The Warrant shall not be exercisable prior to six months after the date hereof.

         Section 1.06 REGISTRATION RIGHTS. The Company is obligated to register
the resale of the Conversion Shares under the Securities Act of 1933, as
amended, pursuant to the terms of a Registration Rights Agreement, between the
Company and the Holder of even date herewith (the "Investor Registration Rights
Agreement").

         Section 1.07 INTEREST PAYMENTS. The interest so payable will be paid at
the time of maturity or conversion to the person in whose name this Debenture is
registered. At the time such interest is payable, the Holder, in its sole
discretion, may elect to receive interest in cash (via wire transfer or
certified funds) or in the form of Common Stock. In the event of default, as
described in Article III Section 3.01 hereunder, the Holder may elect that the
interest be paid in cash (via wire transfer or certified funds) or in the form
of Common Stock. If paid in the form of Common Stock, the amount of stock to be
issued will be calculated as follows: the value of the stock shall be the
Closing Bid Price on: (i) the date the interest payment is due; or (ii) if the
interest payment is not made when due, the date the interest payment is made. A
number of shares of Common Stock with a value equal to the amount of interest
due shall be issued. No fractional shares will be issued; therefore, in the
event that the value of the Common Stock per share does not equal the total
interest due, the Company will pay the balance in cash.

         Section 1.08 PAYING AGENT AND REGISTRAR. Initially, the Company will
act as paying agent and registrar.
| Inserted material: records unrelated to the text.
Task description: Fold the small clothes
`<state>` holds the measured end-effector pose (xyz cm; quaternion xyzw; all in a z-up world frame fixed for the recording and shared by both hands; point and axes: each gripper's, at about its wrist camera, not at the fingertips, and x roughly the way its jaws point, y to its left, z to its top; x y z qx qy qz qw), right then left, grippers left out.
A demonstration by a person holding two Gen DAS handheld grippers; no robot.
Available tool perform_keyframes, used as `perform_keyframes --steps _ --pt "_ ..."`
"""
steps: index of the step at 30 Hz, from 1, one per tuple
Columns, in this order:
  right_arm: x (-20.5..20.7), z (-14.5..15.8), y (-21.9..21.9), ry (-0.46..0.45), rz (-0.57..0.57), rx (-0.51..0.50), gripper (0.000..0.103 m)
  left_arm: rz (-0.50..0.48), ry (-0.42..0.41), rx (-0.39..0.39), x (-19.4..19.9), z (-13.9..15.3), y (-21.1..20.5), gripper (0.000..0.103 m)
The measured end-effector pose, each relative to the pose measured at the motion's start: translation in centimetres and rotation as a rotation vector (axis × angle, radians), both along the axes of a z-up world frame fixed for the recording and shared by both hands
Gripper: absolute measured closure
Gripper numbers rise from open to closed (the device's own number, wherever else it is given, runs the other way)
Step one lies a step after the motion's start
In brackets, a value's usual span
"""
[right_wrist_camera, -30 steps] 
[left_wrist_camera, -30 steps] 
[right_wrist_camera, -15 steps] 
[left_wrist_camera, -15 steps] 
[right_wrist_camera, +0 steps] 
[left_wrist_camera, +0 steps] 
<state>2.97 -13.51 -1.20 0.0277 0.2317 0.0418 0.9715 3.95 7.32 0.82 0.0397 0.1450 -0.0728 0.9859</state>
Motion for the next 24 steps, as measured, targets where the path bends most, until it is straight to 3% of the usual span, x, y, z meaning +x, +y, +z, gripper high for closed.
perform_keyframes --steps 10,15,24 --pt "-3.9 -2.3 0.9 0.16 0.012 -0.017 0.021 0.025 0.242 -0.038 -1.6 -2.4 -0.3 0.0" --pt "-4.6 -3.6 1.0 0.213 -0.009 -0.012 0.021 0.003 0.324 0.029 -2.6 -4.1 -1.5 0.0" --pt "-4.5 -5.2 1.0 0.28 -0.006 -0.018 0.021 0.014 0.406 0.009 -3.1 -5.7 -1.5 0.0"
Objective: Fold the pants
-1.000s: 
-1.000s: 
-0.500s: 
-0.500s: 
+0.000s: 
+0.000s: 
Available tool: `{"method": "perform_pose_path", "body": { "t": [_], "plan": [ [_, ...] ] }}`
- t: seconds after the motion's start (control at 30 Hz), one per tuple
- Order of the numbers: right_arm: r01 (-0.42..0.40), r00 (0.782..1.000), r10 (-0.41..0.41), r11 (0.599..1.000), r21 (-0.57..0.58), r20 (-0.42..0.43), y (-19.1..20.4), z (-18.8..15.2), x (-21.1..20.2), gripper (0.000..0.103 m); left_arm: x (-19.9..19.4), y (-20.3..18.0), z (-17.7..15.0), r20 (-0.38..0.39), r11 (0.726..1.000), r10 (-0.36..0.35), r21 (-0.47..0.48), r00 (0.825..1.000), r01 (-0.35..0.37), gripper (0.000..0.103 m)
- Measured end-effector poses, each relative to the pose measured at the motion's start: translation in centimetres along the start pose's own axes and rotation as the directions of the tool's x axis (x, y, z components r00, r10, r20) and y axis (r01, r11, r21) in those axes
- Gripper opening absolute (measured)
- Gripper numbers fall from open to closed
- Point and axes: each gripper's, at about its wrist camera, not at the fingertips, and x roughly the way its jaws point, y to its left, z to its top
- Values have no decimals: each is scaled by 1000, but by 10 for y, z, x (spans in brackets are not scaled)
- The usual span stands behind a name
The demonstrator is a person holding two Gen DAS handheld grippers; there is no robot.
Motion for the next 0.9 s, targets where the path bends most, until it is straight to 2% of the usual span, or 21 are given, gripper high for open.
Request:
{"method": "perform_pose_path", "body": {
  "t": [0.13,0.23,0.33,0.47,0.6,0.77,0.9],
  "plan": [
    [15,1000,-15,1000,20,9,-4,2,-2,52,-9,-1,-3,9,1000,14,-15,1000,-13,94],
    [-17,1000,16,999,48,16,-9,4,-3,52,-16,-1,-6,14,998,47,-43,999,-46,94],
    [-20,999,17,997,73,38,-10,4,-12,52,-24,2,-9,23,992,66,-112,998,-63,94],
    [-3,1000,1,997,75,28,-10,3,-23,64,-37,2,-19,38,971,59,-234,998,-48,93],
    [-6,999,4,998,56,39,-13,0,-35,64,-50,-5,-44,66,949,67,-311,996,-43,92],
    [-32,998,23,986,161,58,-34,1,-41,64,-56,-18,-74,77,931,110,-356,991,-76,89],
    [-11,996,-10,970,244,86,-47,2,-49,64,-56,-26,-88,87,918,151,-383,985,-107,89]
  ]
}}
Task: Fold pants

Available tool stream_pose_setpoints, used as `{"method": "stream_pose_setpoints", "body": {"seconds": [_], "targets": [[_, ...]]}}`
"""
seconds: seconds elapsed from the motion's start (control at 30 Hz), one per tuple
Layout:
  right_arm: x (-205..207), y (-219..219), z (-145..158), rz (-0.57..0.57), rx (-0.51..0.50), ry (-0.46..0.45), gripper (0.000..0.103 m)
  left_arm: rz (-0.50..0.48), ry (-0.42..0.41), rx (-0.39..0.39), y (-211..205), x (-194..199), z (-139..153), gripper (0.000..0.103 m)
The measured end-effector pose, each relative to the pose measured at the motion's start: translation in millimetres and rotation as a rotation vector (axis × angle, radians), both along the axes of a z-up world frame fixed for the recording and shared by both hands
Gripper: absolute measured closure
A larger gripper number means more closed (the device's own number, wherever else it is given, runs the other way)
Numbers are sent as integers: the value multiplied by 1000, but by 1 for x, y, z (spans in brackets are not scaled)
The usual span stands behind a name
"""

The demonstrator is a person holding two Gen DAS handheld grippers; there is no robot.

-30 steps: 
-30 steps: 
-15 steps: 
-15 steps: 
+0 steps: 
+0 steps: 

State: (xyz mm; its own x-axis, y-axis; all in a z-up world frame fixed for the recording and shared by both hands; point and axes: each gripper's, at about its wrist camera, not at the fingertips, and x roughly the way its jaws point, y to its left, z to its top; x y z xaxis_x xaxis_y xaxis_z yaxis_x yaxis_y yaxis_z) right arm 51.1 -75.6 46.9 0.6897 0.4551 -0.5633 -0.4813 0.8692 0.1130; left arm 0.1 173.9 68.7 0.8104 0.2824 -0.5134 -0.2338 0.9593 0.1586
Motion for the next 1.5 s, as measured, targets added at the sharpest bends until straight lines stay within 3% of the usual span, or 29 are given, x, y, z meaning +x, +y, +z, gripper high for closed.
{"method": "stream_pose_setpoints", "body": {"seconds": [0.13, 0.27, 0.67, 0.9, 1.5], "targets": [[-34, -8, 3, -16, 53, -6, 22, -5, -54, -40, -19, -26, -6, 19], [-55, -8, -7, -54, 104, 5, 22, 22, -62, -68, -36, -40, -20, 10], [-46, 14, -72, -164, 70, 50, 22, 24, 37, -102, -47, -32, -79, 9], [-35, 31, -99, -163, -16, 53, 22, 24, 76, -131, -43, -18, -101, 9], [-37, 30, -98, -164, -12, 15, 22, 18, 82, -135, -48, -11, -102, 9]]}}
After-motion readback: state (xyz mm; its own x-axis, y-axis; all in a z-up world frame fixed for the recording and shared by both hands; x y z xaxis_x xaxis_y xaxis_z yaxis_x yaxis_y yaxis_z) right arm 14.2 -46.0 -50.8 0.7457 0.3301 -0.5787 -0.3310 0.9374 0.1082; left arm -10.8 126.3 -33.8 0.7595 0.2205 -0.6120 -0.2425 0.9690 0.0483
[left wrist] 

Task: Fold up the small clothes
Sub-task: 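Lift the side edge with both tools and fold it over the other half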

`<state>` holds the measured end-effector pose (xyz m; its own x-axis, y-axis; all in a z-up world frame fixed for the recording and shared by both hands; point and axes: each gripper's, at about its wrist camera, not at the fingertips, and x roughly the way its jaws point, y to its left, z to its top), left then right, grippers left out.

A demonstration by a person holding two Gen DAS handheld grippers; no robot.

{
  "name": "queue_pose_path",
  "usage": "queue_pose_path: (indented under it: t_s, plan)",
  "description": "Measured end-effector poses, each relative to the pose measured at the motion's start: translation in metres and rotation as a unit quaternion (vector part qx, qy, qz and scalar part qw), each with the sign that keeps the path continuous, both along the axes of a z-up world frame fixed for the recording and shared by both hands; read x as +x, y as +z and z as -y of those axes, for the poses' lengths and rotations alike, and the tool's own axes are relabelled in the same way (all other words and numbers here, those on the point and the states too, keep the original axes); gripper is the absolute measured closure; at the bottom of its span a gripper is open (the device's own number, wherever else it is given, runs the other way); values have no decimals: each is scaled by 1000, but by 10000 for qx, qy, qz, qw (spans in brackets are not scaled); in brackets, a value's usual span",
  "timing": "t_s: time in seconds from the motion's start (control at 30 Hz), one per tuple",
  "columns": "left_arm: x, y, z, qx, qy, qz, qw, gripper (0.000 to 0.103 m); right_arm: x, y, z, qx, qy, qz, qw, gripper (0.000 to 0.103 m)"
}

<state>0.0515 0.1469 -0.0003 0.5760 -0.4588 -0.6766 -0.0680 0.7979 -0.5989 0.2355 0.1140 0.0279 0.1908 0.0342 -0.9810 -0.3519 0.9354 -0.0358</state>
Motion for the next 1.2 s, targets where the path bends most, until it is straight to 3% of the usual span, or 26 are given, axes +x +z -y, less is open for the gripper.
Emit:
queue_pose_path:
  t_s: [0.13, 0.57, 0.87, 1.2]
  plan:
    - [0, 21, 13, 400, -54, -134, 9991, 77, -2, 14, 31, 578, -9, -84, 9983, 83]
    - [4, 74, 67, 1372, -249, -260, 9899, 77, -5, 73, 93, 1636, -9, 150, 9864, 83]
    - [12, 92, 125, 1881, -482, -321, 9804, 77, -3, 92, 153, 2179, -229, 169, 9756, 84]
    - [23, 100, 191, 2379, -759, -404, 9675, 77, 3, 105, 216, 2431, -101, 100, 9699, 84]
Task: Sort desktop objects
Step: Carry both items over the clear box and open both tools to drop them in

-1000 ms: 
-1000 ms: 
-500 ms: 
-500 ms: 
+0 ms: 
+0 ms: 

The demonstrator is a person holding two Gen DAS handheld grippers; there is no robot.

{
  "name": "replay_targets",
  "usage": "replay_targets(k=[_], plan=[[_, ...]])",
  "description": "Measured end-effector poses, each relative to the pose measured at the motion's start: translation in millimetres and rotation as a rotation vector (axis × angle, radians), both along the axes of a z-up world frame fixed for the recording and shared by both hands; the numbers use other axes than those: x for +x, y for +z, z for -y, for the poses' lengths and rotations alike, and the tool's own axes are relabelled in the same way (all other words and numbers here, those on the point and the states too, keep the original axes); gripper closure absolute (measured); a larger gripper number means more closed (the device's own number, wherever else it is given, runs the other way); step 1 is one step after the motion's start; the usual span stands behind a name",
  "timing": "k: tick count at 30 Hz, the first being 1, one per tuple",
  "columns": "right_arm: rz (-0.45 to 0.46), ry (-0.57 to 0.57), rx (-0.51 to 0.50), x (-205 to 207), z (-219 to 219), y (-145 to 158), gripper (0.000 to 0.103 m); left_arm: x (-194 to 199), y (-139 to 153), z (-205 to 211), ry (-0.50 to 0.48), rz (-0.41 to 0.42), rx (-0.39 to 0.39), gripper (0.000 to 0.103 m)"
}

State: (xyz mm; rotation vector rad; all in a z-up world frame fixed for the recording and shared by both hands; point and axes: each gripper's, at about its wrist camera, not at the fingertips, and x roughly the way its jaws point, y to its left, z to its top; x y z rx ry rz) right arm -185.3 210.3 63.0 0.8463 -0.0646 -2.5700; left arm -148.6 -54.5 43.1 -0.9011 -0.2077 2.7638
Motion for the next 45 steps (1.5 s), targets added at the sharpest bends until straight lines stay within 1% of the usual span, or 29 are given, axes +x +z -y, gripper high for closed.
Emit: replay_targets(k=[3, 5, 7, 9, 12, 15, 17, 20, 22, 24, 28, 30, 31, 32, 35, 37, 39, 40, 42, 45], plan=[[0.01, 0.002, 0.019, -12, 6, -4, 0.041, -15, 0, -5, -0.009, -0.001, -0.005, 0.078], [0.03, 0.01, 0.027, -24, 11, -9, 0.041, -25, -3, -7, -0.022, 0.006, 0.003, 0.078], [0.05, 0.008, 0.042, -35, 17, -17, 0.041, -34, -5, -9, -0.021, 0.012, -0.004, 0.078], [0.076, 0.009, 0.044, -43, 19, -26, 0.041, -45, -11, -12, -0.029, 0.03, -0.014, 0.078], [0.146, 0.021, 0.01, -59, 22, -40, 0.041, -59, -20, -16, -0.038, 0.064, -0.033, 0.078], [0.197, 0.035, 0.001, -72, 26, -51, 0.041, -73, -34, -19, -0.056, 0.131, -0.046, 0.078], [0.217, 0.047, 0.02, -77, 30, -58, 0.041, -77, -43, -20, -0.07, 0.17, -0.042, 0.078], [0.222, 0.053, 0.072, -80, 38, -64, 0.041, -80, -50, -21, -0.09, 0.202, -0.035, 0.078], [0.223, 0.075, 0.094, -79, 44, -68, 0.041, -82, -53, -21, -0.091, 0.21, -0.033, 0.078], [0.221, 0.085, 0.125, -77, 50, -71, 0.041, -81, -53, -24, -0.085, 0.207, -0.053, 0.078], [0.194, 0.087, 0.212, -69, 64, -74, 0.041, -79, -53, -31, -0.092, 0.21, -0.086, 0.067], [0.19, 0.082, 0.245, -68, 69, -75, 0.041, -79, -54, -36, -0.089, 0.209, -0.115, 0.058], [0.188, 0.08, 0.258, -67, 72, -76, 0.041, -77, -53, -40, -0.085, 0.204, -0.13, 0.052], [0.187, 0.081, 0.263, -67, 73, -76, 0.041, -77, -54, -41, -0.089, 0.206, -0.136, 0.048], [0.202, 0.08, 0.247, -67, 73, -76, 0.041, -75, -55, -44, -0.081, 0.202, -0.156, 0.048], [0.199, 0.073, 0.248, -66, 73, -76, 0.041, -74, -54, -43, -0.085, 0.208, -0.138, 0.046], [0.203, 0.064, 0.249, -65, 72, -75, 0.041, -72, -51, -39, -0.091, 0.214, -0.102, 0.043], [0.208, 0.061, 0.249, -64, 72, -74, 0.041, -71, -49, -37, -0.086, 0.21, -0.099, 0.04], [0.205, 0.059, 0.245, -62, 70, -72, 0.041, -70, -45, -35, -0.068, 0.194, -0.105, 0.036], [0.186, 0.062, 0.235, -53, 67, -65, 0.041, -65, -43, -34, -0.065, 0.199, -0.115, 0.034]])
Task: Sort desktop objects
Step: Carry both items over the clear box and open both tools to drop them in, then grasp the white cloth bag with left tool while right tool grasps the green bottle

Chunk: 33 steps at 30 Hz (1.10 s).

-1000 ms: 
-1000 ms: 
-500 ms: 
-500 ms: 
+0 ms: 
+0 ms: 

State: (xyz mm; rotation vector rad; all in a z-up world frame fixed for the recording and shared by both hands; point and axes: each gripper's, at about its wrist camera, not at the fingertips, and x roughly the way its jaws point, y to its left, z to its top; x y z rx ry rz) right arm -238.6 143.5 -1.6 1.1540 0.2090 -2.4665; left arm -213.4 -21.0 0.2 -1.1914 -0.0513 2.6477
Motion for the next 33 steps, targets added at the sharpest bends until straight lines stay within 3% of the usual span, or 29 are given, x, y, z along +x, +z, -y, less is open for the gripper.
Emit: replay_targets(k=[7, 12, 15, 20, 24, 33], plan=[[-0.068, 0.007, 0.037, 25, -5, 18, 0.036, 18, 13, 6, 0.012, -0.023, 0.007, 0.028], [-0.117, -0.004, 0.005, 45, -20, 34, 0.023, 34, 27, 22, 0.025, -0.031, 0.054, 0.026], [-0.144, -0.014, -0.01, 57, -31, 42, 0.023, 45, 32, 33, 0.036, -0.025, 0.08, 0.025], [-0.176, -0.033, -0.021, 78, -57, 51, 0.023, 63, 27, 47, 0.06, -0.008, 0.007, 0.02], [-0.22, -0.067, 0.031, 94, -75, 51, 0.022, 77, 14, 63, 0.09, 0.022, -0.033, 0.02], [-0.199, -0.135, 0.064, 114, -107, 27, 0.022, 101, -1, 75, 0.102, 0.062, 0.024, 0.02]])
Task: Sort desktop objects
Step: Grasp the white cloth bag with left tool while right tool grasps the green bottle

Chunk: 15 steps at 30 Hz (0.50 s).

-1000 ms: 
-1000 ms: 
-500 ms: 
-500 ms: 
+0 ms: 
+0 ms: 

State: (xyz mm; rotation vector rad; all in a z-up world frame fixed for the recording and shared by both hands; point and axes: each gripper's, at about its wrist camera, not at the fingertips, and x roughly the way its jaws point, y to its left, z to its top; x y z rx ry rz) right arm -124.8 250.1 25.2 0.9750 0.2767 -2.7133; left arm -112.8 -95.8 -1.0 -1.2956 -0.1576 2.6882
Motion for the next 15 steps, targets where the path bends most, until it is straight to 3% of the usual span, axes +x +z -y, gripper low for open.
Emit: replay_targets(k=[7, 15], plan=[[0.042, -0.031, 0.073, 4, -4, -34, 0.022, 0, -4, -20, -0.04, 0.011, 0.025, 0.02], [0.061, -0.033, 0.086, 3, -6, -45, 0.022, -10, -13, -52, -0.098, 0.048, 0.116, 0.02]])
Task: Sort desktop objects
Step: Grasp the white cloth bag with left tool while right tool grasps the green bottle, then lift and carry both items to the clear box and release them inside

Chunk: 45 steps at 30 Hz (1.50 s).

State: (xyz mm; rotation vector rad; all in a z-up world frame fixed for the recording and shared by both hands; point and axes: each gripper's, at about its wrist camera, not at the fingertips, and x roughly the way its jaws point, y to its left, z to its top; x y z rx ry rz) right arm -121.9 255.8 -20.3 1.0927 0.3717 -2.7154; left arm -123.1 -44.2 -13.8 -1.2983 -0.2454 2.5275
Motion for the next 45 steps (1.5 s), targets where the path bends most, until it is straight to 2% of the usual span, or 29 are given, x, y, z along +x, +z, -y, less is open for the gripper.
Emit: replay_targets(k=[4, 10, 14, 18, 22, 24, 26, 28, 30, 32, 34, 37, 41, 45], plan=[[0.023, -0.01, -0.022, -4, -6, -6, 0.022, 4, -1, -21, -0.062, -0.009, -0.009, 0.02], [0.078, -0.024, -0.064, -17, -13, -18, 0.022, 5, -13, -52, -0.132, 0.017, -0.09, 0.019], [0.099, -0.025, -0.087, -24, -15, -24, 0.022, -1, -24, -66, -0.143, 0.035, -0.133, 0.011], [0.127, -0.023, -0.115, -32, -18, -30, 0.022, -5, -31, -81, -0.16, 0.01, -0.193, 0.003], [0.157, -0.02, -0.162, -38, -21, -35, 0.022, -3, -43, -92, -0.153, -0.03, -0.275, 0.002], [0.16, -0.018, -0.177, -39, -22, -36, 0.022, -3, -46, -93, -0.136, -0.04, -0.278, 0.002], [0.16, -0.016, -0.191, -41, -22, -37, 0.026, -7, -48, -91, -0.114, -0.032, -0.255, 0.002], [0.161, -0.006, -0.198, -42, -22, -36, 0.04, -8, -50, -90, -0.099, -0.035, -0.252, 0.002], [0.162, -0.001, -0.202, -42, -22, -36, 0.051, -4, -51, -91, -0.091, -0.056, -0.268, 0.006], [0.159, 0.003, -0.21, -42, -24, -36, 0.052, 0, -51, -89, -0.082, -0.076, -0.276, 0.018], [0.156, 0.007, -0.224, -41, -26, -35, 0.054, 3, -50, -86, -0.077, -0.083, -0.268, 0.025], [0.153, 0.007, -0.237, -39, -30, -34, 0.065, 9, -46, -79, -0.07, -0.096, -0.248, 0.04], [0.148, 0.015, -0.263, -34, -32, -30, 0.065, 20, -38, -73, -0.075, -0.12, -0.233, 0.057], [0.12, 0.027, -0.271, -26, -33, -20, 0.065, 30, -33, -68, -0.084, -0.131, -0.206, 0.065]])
The Company may change any paying agent,
registrar, or Company-registrar by giving the Holder not less than ten (10)
business days' written notice of its election to do so, specifying the name,
address, telephone number and facsimile number of the paying agent or registrar.
The Company may act in any such capacity.

         Section 1.09 SUBORDINATED NATURE OF DEBENTURE. This Debenture and all
payments hereon, including principal or interest, shall be subordinate and
junior in right of payment to all accounts payable of the Company incurred in
the ordinary course of business and/or bank debt of the Company not to exceed
$2,500,000.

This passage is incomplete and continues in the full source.